THE PROBLEM ▸ Every line from the one with "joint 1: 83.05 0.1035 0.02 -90" to the one with "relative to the", including those two, is to be copied exactly; all other lines of the entries below are left out.

------ DATA SHOWN

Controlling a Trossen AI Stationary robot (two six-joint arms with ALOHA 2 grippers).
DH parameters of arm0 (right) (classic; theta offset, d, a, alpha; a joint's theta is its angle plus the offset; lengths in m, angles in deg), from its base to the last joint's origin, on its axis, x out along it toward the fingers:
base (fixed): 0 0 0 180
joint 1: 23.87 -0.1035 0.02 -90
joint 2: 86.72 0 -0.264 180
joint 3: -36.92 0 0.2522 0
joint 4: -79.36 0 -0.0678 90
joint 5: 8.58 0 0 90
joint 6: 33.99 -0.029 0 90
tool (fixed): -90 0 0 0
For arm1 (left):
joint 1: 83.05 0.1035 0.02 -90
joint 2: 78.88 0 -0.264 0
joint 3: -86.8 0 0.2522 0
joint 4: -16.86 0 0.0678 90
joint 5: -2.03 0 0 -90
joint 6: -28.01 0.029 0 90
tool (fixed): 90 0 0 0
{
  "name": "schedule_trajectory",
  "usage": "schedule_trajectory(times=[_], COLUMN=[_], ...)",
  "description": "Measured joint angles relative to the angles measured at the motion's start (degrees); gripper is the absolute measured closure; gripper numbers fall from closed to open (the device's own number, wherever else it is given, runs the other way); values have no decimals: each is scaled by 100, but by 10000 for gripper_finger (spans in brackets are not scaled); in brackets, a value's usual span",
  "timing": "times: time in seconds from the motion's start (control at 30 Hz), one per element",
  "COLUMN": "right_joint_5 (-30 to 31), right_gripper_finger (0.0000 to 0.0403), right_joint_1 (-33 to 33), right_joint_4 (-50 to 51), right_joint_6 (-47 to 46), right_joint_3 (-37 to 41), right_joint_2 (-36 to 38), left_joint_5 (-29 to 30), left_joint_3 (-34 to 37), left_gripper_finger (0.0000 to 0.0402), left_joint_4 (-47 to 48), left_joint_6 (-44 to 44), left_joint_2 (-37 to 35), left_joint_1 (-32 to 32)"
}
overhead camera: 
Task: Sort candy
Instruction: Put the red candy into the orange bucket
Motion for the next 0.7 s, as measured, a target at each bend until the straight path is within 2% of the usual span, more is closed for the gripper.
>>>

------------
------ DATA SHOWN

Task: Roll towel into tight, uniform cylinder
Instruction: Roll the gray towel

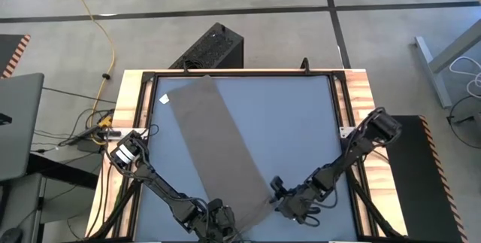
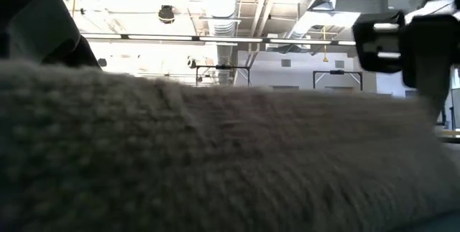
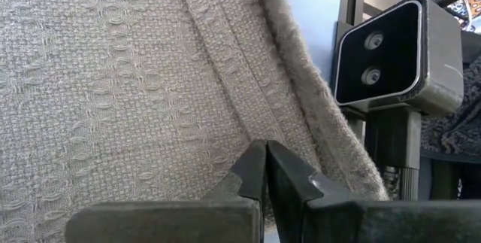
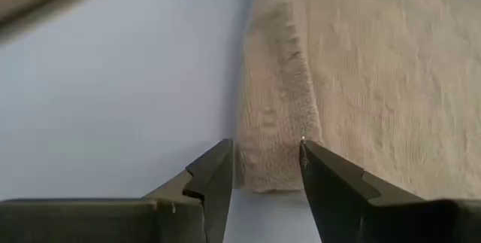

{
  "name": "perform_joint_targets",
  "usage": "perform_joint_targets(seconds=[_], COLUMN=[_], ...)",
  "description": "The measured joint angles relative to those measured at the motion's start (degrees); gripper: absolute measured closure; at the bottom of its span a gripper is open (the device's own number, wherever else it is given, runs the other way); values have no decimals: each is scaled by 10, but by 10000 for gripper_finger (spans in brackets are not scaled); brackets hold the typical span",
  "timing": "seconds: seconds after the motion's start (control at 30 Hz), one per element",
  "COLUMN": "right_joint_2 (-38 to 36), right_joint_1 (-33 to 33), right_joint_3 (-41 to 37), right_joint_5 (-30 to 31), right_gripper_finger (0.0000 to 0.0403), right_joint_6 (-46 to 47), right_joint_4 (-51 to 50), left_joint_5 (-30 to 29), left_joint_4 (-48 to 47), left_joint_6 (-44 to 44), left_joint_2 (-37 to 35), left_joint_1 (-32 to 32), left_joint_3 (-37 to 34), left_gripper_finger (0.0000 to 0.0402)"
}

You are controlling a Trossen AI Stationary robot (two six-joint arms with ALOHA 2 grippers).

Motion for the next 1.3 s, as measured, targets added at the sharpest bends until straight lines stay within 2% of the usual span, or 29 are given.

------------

RESPONSE BELOW ▸
joint 1: 83.05 0.1035 0.02 -90
joint 2: 78.88 0 -0.264 0
joint 3: -86.8 0 0.2522 0
joint 4: -16.86 0 0.0678 90
joint 5: -2.03 0 0 -90
joint 6: -28.01 0.029 0 90
tool (fixed): 90 0 0 0
{
  "name": "schedule_trajectory",
  "usage": "schedule_trajectory(times=[_], COLUMN=[_], ...)",
  "description": "Measured joint angles relative to the angles measured at the motion's start (degrees); gripper is the absolute measured closure; gripper numbers fall from closed to open (the device's own number, wherever else it is given, runs the other way); values have no decimals: each is scaled by 100, but by 10000 for gripper_finger (spans in brackets are not scaled); in brackets, a value's usual span",

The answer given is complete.